The medical profession must understand the eagerness of the lay persons to see, applications of the CPA for doctors since legal redressal in this country is painfully slow. In order to foster a healthy doctor-patient relationship strenuous effort has to be made by the medical profession to relate themselves to the patients and seek to understand their economic and social compulsions. Equally, dissemination of information to the patient is important, because, poor communication is frequently the reason for breakdown of trust between patients and doctors.

Healthy doctor-patient relationship falls into anyone of the categories :

The paternal relationship : is where the doctor acts as a guardian and presents information selectively to the patient.

The informative relationship : is where the patient is given all the inputs in order to take the decisions he considers optimum which are duly carried out.

The interpretative relationship : here the doctor seeks to interpret the patient’s needs and helps him in choosing the best possible medical intervention suitable for him.

The deliberative relationship : is where doctor interprets the patient’s needs, provides him with information regarding available alternatives and helps him select the best possible alternative.

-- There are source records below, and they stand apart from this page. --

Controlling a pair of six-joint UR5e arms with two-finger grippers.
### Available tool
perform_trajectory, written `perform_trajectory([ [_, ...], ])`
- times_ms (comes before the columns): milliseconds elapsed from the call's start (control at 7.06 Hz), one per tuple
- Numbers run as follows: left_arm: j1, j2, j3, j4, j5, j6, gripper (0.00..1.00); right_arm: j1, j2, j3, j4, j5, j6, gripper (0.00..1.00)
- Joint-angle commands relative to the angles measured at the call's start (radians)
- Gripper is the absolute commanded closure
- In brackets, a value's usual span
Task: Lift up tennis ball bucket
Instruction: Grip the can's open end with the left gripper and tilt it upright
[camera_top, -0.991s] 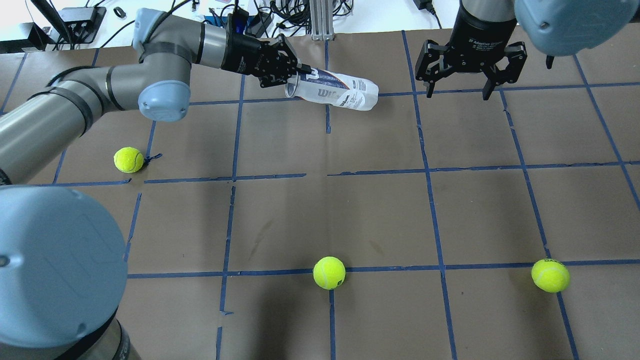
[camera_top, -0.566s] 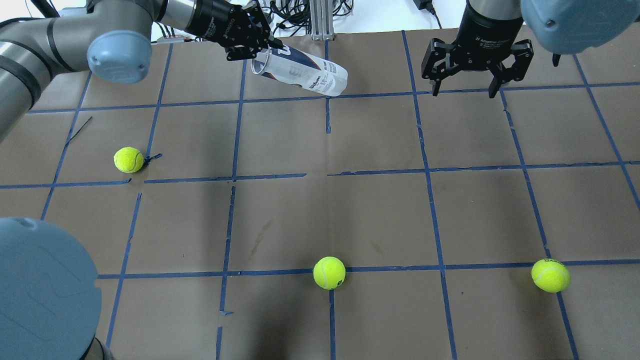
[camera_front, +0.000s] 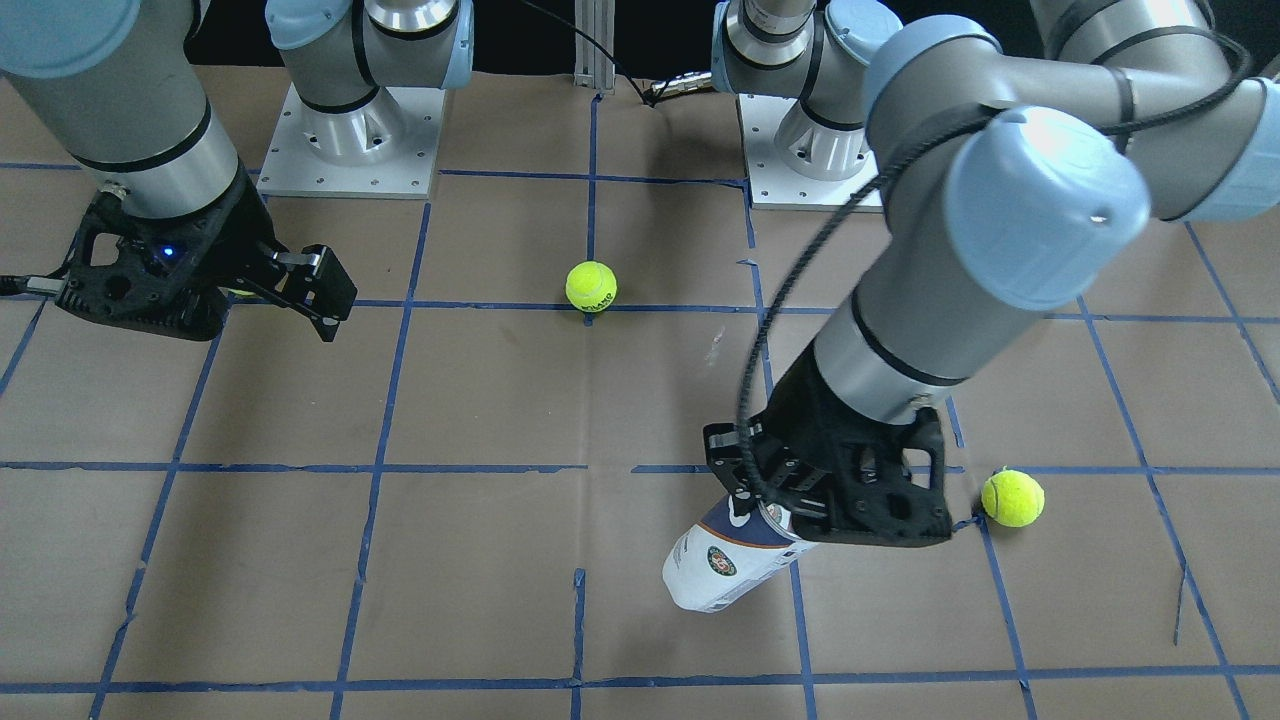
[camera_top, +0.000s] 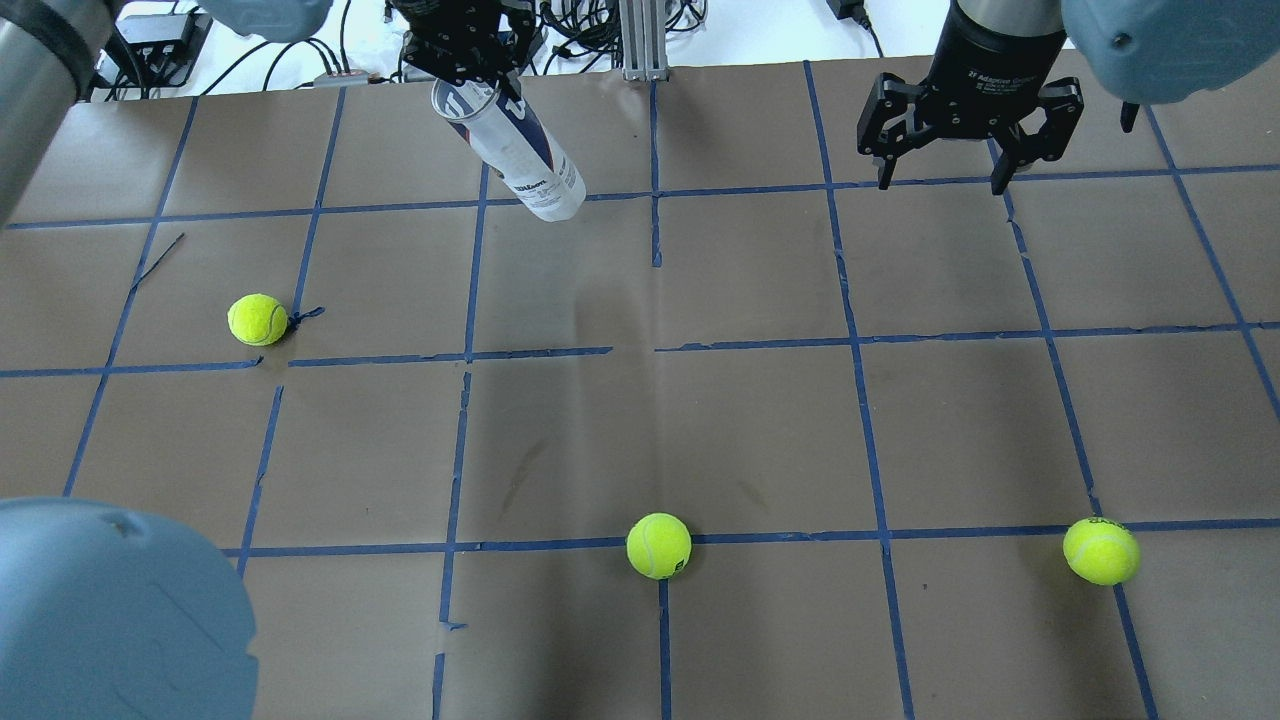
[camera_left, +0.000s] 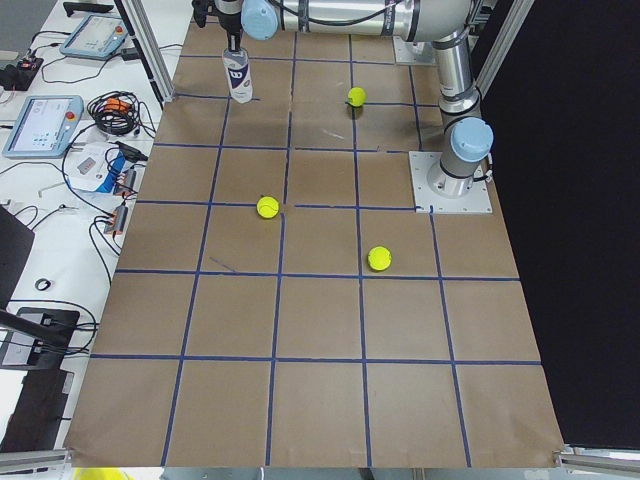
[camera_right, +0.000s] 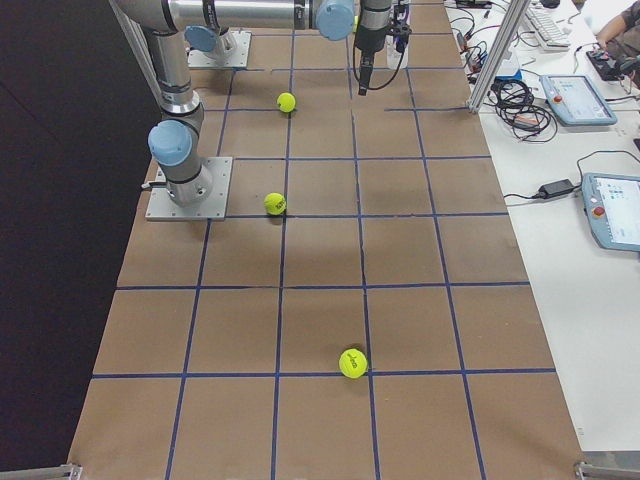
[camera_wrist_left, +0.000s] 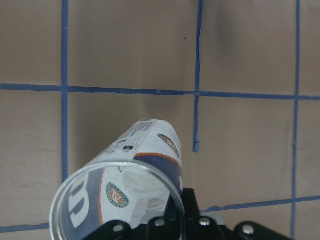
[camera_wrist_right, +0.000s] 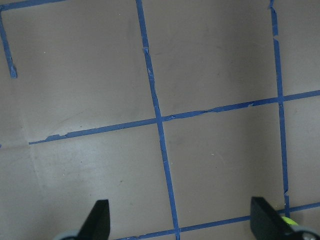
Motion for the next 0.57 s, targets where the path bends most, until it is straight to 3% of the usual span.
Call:
perform_trajectory([
  [0, -0.116, -0.066, 0.014, 0.031, 0.207, 0.125, 1.00, -0.003, -0.005, 0.005, 0.005, 0.000, 0.002, 0.00],
  [425, -0.155, -0.099, 0.003, 0.048, 0.238, 0.177, 0.98, 0.003, -0.009, 0.000, 0.002, 0.006, 0.006, 0.00],
])
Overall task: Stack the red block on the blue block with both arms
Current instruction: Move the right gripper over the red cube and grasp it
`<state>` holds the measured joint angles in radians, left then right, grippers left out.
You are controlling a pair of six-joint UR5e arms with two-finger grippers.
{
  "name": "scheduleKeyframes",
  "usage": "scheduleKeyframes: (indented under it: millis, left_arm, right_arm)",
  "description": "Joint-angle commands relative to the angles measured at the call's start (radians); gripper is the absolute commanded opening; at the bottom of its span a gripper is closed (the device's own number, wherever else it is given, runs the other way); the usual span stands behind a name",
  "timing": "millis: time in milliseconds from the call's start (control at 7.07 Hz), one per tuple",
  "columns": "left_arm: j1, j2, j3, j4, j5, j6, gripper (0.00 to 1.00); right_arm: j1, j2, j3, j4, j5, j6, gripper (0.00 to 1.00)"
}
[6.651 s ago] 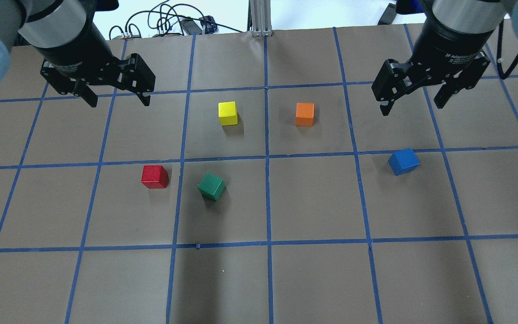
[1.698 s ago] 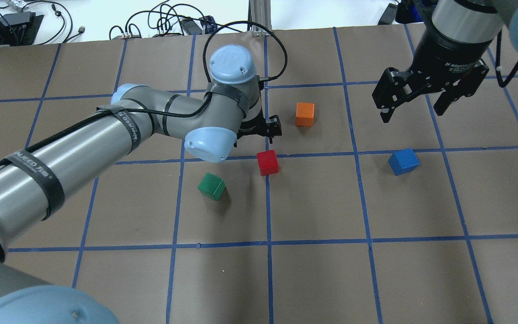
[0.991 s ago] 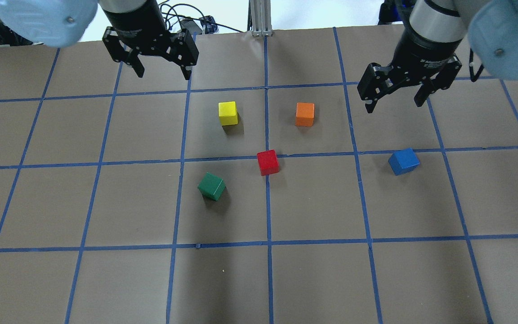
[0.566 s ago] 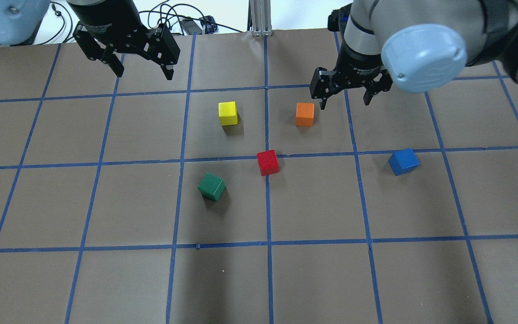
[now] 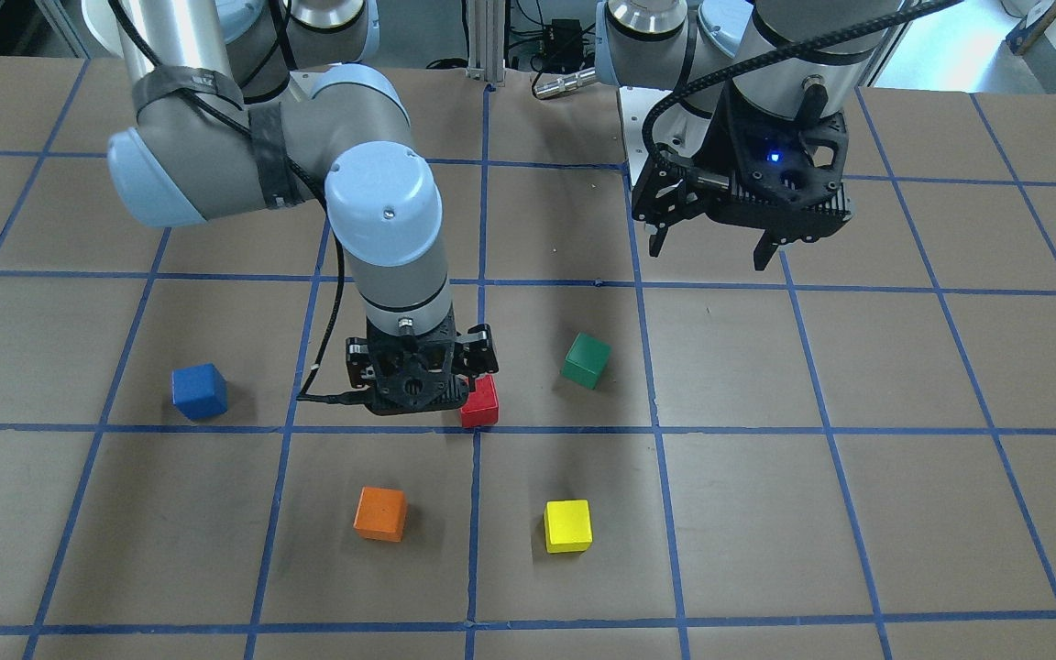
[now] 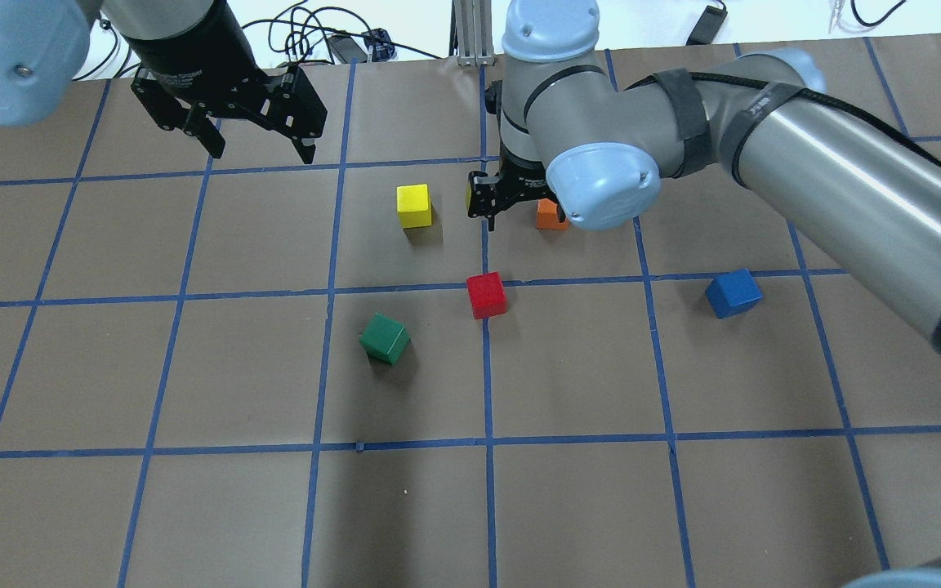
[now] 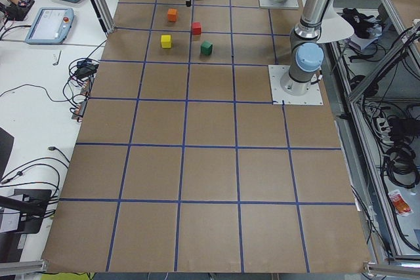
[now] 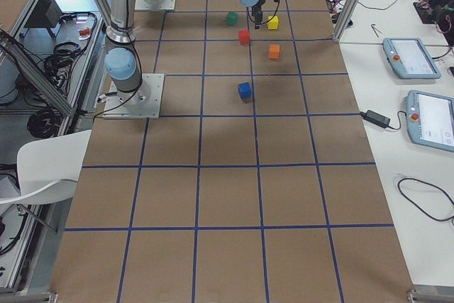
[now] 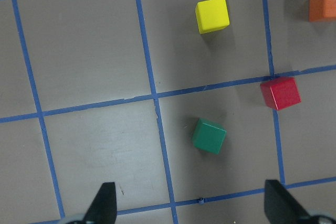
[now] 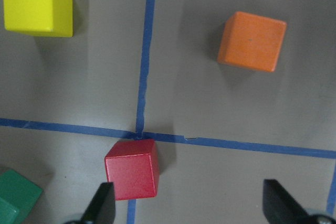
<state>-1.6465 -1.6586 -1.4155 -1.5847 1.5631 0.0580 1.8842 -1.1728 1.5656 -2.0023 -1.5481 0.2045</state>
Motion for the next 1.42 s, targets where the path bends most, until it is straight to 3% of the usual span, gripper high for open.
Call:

While ideal relationship would be that based on the deliberative model, all the above relationships change with the circumstances, depending on the doctor and the patient. The bane of medical practitioners are also so called “Difficult patients” who fall into the following categories:

1. Oppositional: who are averse to obeying any advice from doctors.

2. Manipulative: who seek to manipulate doctors in order to obtain certain benefits like leave etc.

3. Hostile patients: who chronically change the doctors and complain whatever be the treatment given.

4. Malingering patient: who in order to satisfy some secret desires adopt certain symptomatology, that mimics diseases.

To a large extent the medical profession’s indifference may have contributed to the production of first three categories of patients. In understanding the doctor patient relationship and in straining to achieve the ideal relationship, it would be important to follow certain guidelines on both sides

For the patient:

To provide adequate and truthful information to the doctors, to take medications as advised, and report duly for follow up.

For the doctors:

To keep abreast of the advances in diagnosis and “At least do no harm to the patient”, to remain available for the care of the patient once he has accepted the responsibility and to know his own short comings and be honest with the patient when the case requires the skills that are beyond him.

While litigations against doctors are justified when they have committed acts of negligence, undue harassment should be avoided. In United States, where litigations against doctors have reached paramount proportions, medical insurance is very expensive and the ultimate cosrt is passed down to the patient in the form of fees or expensive test, so as “to be on the safe side”. Certain doctors have also started employing counter litigations to the patients. This is indeed a sad state of affairs and we should learn our lesson from this and prevent such detiorition in our communities.

I came across another wonderful article by courtesy Dr P.M.Bhujang. He describes how to safeguard your interests in the form of 10 c’s

Competence / Consent / Communication / Confidentiality / Correst medical records / Continued update of knowledge, technology / Consult colleagues / Co operation / Cover – Prof indemnity / Confidence.